Information supplied ::
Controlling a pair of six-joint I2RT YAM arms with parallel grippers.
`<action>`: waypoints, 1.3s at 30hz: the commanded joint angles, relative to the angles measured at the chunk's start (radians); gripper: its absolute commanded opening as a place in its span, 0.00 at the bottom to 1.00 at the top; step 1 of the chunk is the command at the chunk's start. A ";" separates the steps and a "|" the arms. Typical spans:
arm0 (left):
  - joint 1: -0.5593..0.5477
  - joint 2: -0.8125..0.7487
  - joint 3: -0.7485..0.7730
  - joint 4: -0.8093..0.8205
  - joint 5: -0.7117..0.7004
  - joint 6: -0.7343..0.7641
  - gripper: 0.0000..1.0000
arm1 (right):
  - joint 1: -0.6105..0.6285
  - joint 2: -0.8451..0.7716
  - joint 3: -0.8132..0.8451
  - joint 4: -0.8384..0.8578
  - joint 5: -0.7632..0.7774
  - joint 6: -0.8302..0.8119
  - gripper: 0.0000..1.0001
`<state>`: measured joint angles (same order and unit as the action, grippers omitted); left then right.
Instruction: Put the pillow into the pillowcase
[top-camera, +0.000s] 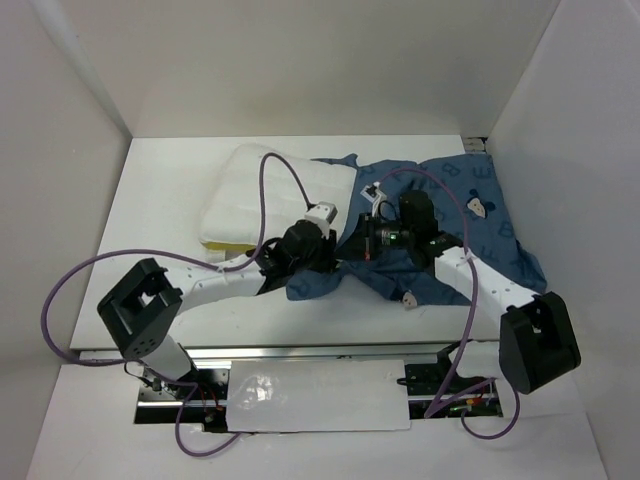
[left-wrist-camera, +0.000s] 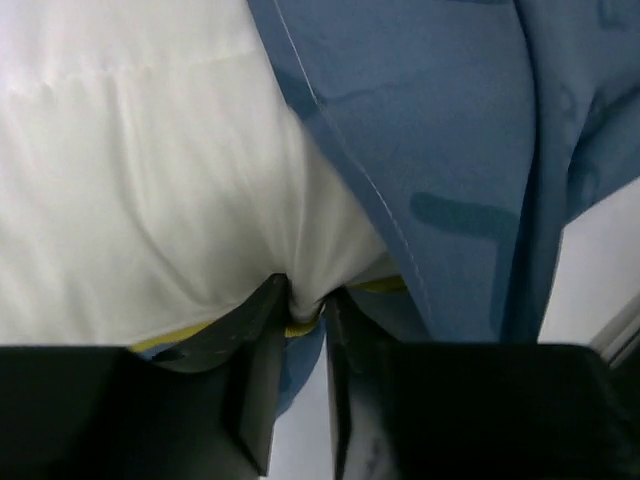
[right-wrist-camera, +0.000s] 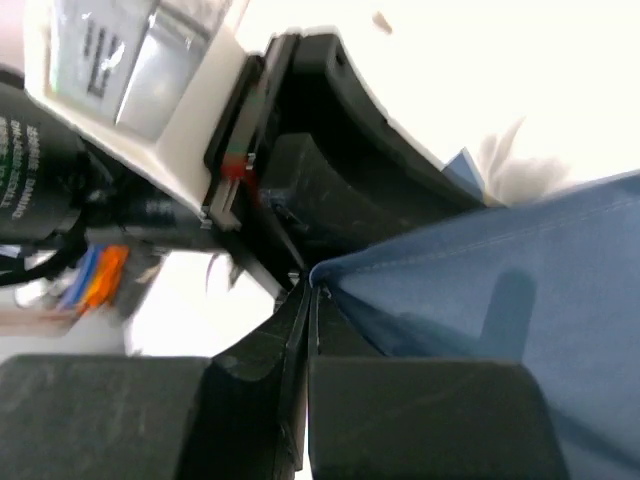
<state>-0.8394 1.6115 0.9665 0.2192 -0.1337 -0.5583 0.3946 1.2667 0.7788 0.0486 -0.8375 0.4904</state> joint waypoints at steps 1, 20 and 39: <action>-0.053 -0.139 -0.005 -0.013 -0.054 -0.041 0.43 | -0.003 0.057 -0.009 0.069 -0.124 0.005 0.00; 0.124 -0.287 0.269 -0.702 -0.482 -0.105 1.00 | 0.113 0.042 0.241 -0.383 0.749 -0.164 0.80; 0.298 0.678 1.057 -0.652 -0.058 0.287 1.00 | 0.013 0.566 0.830 -0.447 1.054 -0.252 0.67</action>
<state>-0.5354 2.2158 1.9491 -0.4110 -0.2501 -0.3416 0.4133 1.7863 1.5024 -0.3904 0.2077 0.3008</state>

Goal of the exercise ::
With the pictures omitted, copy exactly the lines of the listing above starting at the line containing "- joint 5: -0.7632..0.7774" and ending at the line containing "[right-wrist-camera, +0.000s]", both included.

Exercise answer ::
  - joint 5: -0.7632..0.7774
  - joint 6: -0.8302..0.8119
  - gripper: 0.0000..1.0001
`<state>`: measured joint angles (same order and unit as the action, grippers omitted); left then right.
Instruction: Put the pillow into the pillowcase
[top-camera, +0.000s] 
[left-wrist-camera, +0.000s] 
[right-wrist-camera, +0.000s] 

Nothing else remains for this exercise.